"Tem síndrome de Estocolmo": Presidente do PS diz que Montenegro vai voltar para o Chega
“A circunstância de o PSD ter recorrido ao PS no caso da PSU [não traduz uma mudança substancial na política portuguesa e na orientação do Governo da República”, avisou Carlos César, numa curta intervenção na Comissão Nacional do PS, que decorre hoje em Lisboa.
Na perspetiva do presidente do PS, apesar de o Governo PSD/CDS-PP ter vivido “nos últimos tempos sob sequestro do Chega” e de ser “maltratado e enganado sucessivamente pelo Chega”, o primeiro-ministro, Luís Montenegro, “revela inequivocamente estar tocado pela Síndrome de Estocolmo”.

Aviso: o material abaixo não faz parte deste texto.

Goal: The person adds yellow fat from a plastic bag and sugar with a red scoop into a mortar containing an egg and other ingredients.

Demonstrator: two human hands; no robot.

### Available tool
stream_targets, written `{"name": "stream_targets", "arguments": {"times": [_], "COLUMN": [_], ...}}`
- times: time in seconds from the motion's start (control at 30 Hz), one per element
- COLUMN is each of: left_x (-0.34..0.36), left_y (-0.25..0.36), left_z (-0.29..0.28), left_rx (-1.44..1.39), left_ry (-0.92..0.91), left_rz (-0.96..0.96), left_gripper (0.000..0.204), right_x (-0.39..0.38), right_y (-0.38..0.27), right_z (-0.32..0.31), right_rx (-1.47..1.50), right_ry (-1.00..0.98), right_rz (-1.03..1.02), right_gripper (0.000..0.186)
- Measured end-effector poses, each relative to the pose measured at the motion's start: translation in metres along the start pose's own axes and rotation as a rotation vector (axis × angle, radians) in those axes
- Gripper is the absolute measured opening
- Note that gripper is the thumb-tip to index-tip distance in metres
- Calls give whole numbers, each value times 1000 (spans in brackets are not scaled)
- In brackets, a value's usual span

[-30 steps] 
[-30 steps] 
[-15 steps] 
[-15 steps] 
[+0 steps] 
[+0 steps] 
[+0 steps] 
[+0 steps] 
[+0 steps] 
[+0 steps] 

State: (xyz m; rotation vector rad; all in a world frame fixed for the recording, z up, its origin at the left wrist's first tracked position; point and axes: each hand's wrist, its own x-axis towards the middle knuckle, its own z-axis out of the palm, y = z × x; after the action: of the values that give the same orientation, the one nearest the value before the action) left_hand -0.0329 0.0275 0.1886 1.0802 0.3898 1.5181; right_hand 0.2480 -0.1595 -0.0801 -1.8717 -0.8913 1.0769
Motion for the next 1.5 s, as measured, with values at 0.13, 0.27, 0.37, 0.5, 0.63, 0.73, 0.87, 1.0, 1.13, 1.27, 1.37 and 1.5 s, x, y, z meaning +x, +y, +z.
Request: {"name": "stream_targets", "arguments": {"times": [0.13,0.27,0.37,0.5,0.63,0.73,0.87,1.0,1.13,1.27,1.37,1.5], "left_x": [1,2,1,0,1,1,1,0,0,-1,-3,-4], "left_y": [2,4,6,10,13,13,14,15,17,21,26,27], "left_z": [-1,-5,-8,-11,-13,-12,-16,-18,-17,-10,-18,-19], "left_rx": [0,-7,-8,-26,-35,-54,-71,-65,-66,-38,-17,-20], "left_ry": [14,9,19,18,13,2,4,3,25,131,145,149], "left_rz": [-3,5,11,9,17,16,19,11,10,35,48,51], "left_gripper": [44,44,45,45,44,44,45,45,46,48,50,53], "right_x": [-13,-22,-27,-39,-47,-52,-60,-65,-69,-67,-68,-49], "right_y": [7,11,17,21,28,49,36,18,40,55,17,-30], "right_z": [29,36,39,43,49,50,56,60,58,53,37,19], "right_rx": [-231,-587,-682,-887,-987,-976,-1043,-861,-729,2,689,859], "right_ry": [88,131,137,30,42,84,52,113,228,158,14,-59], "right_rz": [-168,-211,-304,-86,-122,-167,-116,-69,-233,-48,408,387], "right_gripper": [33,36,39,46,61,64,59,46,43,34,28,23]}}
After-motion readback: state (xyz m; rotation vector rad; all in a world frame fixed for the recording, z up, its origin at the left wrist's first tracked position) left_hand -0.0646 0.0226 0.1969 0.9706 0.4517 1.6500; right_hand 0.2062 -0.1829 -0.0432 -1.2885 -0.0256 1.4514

“Ele no fundo gosta deles, ele no fundo voltará para eles”, antecipou.
Segundo Carlos César, na sociedade portuguesa “está cada vez mais evidente que a alternativa ao extremismo não são os menos extremistas, mas sim os não extremistas”.
“E isso reduz a alternativa ao Governo em funções ao Partido Socialista”, defendeu.
Segundo o presidente do PS, as intervenções na Comissão Nacional mostram “o espírito e o sentido com que o Partido Socialista hoje está na sociedade portuguesa”.
“Demonstramos por isso que somos, sobretudo, a favor do bom governo e isso tem um significado na forma como estruturamos a nossa conduta e a nossa relação com o Governo da República”, enfatizou.
Carlos César anunciou em seguida os resultados das votações das moções setoriais que vinham do Congresso e que tiveram condições de ser admitidas, que acabaram por ser todas aprovadas pelos dirigentes.